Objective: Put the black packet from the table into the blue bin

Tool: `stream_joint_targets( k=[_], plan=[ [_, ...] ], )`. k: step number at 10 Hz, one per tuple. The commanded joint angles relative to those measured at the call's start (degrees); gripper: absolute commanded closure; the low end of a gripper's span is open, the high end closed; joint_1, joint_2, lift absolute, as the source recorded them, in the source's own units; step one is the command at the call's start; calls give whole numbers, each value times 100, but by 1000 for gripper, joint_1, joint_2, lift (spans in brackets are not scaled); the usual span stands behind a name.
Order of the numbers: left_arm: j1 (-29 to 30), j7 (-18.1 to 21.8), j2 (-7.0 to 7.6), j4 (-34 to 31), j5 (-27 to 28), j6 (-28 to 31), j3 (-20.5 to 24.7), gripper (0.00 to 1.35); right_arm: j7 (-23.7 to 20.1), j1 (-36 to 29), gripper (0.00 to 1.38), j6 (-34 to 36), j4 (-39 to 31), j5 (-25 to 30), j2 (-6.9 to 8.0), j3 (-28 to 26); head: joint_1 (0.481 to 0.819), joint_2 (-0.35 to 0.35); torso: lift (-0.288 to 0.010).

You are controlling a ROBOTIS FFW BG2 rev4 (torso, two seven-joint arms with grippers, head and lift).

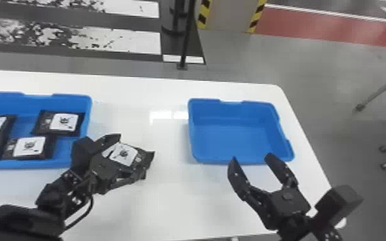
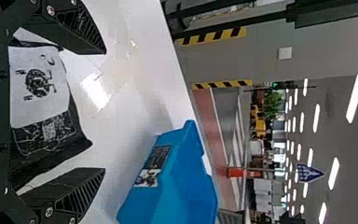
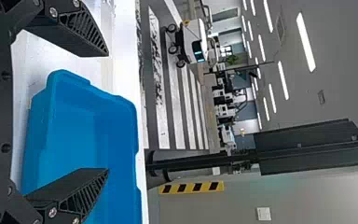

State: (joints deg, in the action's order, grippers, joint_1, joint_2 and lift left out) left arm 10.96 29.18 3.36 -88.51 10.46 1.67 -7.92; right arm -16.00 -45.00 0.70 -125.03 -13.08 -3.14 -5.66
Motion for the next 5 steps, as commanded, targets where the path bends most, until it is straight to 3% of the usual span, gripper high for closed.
stream_joint_targets(
  k=[1,3,4,5],
  plan=[
    [-98,0,-2,153,234,325,-8,137,0,0,136,0,8,-17,-2,-5,695,-204,-110],
    [-281,-18,-29,491,531,480,4,153,0,14,136,0,8,-17,-2,6,695,-195,-110],
    [-323,-18,-38,547,531,550,15,326,0,0,136,0,8,-29,-2,-5,695,-189,-110],
    [-323,-9,-29,547,473,550,15,757,0,0,136,0,8,-29,-2,6,695,-187,-110]
  ],
)
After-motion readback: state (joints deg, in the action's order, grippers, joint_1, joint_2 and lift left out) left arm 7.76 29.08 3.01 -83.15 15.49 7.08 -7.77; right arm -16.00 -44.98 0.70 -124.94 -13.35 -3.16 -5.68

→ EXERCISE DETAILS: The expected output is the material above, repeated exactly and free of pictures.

→ SOLUTION FOR THIS PROBLEM:
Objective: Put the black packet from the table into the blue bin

Tool: `stream_joint_targets( k=[_], plan=[ [_, ...] ], )`. k: step number at 10 Hz, one per tuple. The commanded joint angles relative to those measured at the call's start (degrees); gripper: absolute commanded closure; the low end of a gripper's span is open, the high end closed; joint_1, joint_2, lift absolute, as the source recorded them, in the source's own units; step one is the command at the call's start; calls give whole numbers, each value times 100, but by 1000 for gripper, joint_1, joint_2, lift (spans in brackets are not scaled); the usual span stands behind a name.
Order of the numbers: left_arm: j1 (-29 to 30), j7 (-18.1 to 21.8), j2 (-7.0 to 7.6), j4 (-34 to 31), j5 (-27 to 28), j6 (-28 to 31), j3 (-20.5 to 24.7), gripper (0.00 to 1.35); right_arm: j7 (-23.7 to 20.1), j1 (-36 to 29), gripper (0.00 to 1.38), j6 (-34 to 36), j4 (-39 to 31), j5 (-25 to 30), j2 (-6.9 to 8.0), j3 (-28 to 26); head: joint_1 (0.481 to 0.819), joint_2 (-0.35 to 0.35); torso: lift (-0.288 to 0.010).

You are controlling a ROBOTIS FFW BG2 rev4 (torso, two seven-joint arms with grippers, head and lift).


State: (joints deg, in the action's order, grippers, joint_1, joint_2 and lift left out) left arm 10.96 29.18 3.36 -88.51 10.46 1.67 -7.92; right arm -16.00 -45.00 0.70 -125.03 -13.08 -3.14 -5.66
Motion for the next 5 steps, as commanded, targets where the path bends most, until it is straight to 3% of the usual span, gripper high for closed.
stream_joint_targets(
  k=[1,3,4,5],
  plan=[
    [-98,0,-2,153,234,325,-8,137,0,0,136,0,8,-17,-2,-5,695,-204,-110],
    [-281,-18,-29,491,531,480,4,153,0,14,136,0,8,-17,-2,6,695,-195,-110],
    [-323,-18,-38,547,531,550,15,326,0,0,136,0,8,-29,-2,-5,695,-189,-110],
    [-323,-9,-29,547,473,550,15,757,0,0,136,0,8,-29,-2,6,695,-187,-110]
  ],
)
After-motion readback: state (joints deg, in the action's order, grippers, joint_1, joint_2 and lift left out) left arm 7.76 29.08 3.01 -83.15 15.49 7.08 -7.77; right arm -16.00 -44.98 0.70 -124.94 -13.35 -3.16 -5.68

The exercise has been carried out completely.